Closed dfernan closed 3 years ago
I think this issue belongs in Dask-ML. @TomAugspurger is it possible to move this issue over there?
I'm not seeing tfidf normalization in CountVectorizer or HashingVectorizer. The documentation of HashingVectorizer specifically mentions the following:
There are also a couple of cons (vs using a CountVectorizer with an in-memory vocabulary):
- ...
- no IDF weighting as this would render the transformer stateful.
One method to resolve this issue would be to implement TfIdfTransformer.fit.
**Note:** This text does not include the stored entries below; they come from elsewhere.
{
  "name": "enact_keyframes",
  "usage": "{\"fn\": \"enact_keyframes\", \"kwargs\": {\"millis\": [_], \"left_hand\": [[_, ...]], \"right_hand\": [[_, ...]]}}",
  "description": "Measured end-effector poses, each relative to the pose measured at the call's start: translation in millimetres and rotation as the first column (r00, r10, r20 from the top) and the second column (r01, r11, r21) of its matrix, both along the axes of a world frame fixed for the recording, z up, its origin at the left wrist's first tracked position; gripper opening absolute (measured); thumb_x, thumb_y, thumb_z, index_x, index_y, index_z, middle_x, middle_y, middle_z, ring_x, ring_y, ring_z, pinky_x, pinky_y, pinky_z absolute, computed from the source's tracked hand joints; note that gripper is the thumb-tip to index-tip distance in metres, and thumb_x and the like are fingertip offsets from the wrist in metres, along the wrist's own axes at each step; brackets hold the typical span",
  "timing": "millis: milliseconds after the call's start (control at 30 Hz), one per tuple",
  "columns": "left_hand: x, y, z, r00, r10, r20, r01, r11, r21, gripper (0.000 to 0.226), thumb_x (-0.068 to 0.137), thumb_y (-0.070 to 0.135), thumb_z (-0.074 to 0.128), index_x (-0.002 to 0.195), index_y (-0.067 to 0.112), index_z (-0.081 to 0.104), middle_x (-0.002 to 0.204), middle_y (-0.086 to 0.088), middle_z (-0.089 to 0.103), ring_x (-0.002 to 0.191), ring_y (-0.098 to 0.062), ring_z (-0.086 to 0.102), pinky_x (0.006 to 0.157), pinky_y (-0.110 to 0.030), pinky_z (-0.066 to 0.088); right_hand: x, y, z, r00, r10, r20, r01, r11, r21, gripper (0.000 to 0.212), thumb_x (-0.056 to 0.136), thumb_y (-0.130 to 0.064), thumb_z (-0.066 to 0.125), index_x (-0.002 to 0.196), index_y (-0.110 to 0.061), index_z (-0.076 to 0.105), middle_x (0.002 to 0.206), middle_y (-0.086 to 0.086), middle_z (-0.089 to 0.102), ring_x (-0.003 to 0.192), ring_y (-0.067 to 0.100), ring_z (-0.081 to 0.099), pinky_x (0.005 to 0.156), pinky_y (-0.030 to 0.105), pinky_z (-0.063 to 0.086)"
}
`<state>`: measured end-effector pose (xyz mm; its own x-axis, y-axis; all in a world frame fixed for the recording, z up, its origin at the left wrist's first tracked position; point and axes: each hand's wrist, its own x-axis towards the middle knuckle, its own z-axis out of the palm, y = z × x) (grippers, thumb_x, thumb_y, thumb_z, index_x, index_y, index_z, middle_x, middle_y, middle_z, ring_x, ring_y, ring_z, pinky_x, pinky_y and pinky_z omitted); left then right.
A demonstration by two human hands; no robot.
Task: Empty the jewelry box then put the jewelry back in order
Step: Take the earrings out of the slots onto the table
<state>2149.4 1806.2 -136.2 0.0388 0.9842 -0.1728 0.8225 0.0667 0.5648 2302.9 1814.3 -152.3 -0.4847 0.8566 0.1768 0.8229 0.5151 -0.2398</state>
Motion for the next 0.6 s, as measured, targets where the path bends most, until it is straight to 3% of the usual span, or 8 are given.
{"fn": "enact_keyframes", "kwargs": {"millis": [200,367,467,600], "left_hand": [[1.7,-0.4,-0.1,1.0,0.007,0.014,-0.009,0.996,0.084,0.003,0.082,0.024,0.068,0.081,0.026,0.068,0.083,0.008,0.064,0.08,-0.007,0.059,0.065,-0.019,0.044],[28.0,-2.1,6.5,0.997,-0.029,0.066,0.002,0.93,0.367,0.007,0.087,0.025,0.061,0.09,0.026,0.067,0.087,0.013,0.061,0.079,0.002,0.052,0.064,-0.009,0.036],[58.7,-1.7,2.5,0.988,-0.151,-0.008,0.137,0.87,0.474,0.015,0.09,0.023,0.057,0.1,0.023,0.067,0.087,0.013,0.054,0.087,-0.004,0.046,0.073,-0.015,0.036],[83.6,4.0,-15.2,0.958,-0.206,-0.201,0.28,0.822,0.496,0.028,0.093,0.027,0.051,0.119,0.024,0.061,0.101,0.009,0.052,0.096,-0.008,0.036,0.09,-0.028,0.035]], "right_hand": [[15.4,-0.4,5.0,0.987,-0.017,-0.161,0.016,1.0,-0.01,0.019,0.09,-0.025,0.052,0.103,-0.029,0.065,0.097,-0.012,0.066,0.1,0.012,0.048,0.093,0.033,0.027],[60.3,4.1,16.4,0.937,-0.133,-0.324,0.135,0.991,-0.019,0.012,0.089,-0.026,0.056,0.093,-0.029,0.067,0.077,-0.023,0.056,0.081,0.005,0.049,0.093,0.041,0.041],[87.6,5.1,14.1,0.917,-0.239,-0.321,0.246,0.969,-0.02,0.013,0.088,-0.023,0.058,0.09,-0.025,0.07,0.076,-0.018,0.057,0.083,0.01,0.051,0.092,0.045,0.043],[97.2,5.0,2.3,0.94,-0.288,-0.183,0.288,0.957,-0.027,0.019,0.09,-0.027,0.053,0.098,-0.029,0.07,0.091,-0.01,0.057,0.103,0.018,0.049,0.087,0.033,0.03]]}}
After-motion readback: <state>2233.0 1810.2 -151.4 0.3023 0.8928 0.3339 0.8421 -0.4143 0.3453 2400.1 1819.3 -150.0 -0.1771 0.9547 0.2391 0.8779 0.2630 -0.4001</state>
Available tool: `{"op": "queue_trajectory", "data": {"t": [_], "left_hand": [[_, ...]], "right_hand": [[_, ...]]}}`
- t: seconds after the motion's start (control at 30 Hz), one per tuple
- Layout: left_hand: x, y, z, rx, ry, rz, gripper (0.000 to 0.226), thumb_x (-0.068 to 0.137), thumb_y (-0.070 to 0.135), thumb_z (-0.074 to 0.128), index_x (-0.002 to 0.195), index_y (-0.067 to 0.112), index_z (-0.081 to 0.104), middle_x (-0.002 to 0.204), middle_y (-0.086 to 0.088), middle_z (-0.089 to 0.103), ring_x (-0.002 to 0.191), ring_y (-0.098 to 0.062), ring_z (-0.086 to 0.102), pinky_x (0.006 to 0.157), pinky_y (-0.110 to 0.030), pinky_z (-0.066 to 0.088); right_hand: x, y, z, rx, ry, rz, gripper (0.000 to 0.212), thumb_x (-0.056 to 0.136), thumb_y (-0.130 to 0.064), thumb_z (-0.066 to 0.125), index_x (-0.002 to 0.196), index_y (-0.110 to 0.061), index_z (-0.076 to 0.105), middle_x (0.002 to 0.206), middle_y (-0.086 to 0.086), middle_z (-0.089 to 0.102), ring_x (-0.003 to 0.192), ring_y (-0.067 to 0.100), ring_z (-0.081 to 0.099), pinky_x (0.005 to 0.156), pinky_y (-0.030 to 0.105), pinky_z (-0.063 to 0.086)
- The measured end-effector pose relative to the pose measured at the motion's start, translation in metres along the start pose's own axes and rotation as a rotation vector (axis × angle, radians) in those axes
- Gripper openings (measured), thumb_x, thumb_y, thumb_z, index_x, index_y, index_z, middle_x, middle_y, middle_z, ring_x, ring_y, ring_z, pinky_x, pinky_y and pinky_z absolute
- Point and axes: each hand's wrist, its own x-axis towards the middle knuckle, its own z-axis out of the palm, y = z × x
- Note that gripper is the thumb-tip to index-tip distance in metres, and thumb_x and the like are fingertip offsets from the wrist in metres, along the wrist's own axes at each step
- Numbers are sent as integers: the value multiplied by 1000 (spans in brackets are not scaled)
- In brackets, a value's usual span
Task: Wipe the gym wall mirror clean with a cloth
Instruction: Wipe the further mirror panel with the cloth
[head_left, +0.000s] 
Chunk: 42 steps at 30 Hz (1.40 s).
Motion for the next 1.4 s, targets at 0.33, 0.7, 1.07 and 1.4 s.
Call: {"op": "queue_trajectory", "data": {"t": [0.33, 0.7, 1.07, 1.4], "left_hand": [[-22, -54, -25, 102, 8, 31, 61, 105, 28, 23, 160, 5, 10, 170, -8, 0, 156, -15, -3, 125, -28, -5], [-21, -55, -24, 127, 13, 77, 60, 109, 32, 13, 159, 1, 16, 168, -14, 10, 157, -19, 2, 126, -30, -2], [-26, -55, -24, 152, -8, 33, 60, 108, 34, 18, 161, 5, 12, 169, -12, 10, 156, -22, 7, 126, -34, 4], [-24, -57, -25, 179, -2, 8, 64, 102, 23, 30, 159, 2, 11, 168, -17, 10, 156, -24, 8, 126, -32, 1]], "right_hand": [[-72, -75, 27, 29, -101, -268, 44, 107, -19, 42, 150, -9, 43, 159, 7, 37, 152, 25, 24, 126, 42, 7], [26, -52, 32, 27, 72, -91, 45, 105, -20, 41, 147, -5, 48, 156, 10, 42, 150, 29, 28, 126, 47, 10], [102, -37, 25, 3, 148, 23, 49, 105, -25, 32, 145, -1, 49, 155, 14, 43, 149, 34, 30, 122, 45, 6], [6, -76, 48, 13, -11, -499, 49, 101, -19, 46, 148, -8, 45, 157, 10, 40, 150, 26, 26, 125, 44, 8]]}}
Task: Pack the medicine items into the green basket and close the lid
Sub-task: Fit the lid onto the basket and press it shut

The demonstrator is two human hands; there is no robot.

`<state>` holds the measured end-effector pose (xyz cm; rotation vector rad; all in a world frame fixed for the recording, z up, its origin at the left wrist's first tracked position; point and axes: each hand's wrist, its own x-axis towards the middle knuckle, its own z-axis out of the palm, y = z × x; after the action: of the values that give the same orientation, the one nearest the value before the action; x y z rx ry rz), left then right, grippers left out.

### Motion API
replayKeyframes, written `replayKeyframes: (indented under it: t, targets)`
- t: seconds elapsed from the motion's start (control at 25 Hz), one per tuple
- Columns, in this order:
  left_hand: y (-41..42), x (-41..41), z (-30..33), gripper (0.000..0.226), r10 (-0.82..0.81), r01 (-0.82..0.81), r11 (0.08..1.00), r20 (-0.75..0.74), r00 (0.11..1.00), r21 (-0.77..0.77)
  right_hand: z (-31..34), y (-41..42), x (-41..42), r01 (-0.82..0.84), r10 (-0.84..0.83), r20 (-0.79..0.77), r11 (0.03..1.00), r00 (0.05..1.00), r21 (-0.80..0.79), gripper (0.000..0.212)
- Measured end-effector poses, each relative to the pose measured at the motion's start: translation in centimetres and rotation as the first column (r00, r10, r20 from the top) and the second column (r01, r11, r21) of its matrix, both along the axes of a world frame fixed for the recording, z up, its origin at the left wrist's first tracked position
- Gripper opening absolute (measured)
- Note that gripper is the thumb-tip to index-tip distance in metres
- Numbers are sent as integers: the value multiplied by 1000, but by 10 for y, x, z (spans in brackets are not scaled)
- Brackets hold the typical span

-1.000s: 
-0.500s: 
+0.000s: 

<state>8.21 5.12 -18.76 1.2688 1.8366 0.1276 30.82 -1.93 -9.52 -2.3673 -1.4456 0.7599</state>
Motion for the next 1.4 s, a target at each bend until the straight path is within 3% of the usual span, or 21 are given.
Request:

Thanks. We have https://github.com/dask/dask-ml/issues/5 for this already. Let us know if you're interested in working on it.
@dfernan I also point to the cuml implementation in https://github.com/dask/dask-ml/issues/5#issuecomment-698427819, which explicitly supports Dask.
I'd want to be able to do TF-IDF calculations in Dask in a similar fashion as in apache spark. https://spark.apache.org/docs/latest/mllib-feature-extraction.html
Right now, counting/hashing vectorizer are similar and it does exist. They’re in Dask-ML and are the same as TFIDF without the normalization/function.
Another implementation exists in rapids/cuml, but not sure how easy it'd be to translate it to the Dask framework. https://github.com/rapidsai/cuml/blob/cdb14e7de6a40d8d707d29b2889a89aa553125ee/python/cuml/feature_extraction/_tfidf_vectorizer.py.